CALABRIA: Contrasto alla criminalità economica e finanziaria

I militari del Comando Provinciale Catanzaro e Vibo Valentia della Guardia di finanza, con la collaborazione del Servizio Centrale di Investigazione Criminalità Organizzata, all’esito del procedimento penale avviato da questo Ufficio, hanno notificato l’avviso di conclusione delle indagini preliminari nei confronti di 46 soggetti, indiziati di associazione mafiosa, estorsione aggravata, accesso indebito a dispositivi idonei alla comunicazione da parte di soggetti detenuti, con l’aggravante dell’agevolazione mafiosa.

L’attività svolta congiuntamente dal Nucleo P.E.F. – G.I.C.O. Catanzaro e dal Nucleo P.E.F. Vibo Valentia costituisce il prolungamento di ulteriori investigazioni, culminate nel mese di aprile 2025 con l’esecuzione di un’ordinanza in materia cautelare, che ha colpito complessivamente n. 10 soggetti intranei e/o contigui ad una ‘ndrina attiva a Tropea (VV) e territori limitrofi, dedita prevalentemente alle estorsioni nei confronti di numerosi imprenditori operanti lungo la costa tirrenica. Le indagini di polizia giudiziaria avevano consentito di accertare, altresì, come alcuni esponenti di rilievo del sodalizio, pur trovandosi ristretti in carcere, riuscissero a comunicare con l’esterno grazie all’indebito utilizzo di apparecchi telefonici.
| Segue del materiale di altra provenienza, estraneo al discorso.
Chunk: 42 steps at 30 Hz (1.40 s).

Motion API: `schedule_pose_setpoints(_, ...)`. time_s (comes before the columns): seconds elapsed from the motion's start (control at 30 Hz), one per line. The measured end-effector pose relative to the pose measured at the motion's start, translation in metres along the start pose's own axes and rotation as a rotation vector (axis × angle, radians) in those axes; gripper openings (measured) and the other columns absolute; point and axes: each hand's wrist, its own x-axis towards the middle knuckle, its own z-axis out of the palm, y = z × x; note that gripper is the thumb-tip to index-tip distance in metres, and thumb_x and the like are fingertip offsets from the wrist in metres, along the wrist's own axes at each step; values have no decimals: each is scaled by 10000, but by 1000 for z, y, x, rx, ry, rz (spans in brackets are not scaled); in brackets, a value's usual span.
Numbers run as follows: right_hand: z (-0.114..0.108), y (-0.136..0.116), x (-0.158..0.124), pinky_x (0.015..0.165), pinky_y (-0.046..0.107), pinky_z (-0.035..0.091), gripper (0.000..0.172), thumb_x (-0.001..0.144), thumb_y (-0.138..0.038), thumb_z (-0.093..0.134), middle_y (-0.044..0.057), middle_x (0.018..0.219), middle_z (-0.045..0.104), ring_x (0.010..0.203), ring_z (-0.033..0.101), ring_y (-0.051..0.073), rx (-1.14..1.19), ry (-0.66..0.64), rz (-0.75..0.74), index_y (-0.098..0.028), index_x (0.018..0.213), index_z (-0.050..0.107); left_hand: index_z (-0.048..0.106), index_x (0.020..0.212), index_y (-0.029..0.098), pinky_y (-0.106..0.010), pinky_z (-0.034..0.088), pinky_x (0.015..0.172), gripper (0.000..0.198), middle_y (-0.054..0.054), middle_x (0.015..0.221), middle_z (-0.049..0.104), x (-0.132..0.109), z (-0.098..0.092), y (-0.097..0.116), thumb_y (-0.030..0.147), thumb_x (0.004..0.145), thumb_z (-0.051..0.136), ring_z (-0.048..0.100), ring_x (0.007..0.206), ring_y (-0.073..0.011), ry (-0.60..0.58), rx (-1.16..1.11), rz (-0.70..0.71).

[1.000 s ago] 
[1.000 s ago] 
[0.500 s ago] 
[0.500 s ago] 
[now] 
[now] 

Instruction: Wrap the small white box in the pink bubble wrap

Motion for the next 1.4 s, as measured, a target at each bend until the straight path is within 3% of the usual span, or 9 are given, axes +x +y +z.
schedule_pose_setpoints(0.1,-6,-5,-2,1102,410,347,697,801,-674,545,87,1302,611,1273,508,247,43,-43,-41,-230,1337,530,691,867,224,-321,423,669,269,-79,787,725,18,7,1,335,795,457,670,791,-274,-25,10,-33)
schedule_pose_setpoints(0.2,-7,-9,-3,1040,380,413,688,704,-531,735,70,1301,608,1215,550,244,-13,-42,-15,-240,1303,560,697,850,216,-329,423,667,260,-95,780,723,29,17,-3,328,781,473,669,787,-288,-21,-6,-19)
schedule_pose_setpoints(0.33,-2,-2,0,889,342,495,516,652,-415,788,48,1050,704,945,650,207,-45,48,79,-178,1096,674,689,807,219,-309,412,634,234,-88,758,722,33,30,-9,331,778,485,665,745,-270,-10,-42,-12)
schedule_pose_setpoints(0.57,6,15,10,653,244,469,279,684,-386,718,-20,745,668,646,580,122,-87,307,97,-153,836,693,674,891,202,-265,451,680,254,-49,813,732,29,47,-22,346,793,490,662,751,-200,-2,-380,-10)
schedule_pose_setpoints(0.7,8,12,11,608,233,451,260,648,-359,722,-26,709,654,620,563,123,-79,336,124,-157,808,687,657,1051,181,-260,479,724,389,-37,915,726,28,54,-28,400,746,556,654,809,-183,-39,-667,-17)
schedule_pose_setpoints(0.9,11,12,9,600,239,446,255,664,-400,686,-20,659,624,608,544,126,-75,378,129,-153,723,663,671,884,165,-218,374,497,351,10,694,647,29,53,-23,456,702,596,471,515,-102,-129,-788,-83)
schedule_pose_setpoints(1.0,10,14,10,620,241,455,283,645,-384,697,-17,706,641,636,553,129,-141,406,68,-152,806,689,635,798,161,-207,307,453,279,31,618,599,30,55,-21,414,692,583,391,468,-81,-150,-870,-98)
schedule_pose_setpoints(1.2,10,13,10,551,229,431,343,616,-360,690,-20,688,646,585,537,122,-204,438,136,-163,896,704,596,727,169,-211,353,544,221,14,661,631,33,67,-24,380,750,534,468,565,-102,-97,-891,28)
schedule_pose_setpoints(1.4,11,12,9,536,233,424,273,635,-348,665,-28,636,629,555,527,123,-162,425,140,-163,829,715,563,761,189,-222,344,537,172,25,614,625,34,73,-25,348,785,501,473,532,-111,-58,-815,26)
A seguito dell’accoglimento del ricorso presentato dalla Procura della Repubblica di Catanzaro alla Corte di Cassazione, sono stati ripristinati 4 provvedimenti restrittivi della libertà personale nei confronti di altrettanti indagati, per i quali il Tribunale del Riesame, accogliendo le doglianze delle difese, aveva disposto l’annullamento del provvedimento dell’ordinanza in materia cautelare, eseguita nell’aprile 2025.

Nel corso delle ulteriori investigazioni, sviluppate a latere, sono stati monitorati svariati colloqui telefonici, effettuati mediante l’utilizzo di cellulari e Sim Card, da altri detenuti nelle sezioni di alta sicurezza delle carceri di Siracusa, Vibo Valentia, Secondigliano, Terni, Avellino, per mantenere i collegamenti con mafiosi liberi o ristretti in altri penitenziari, i quali utilizzavano apparecchi di comunicazione mobili, così agevolando, pertanto, l’attività delle cosche di appartenenza, nonché con i loro familiari. In alcuni casi sono emersi episodi delittuosi in danno di detenuti. Le attività hanno, altresì, riguardato indagati domiciliati in Guardavalle, Vibo Valentia, Torino, Moncalieri, Milano, Bologna, Terni, Alife, Vairano Patenora, Caianello, Pietrovairano, Trapani, Siracusa.

Al termine delle indagini preliminari, è stata, infine, notificata la richiesta di rinvio a giudizio nei confronti di tutti i soggetti coinvolti.

Gli esiti dell’odierna attività d’indagine costituiscono una significativa testimonianza del costante presidio assicurato dalla Procura della Repubblica di Catanzaro – in stretta sinergia con la Guardia di Finanza di Catanzaro e di Vibo Valentia- nel contrasto alla criminalità, anche di stampo mafioso.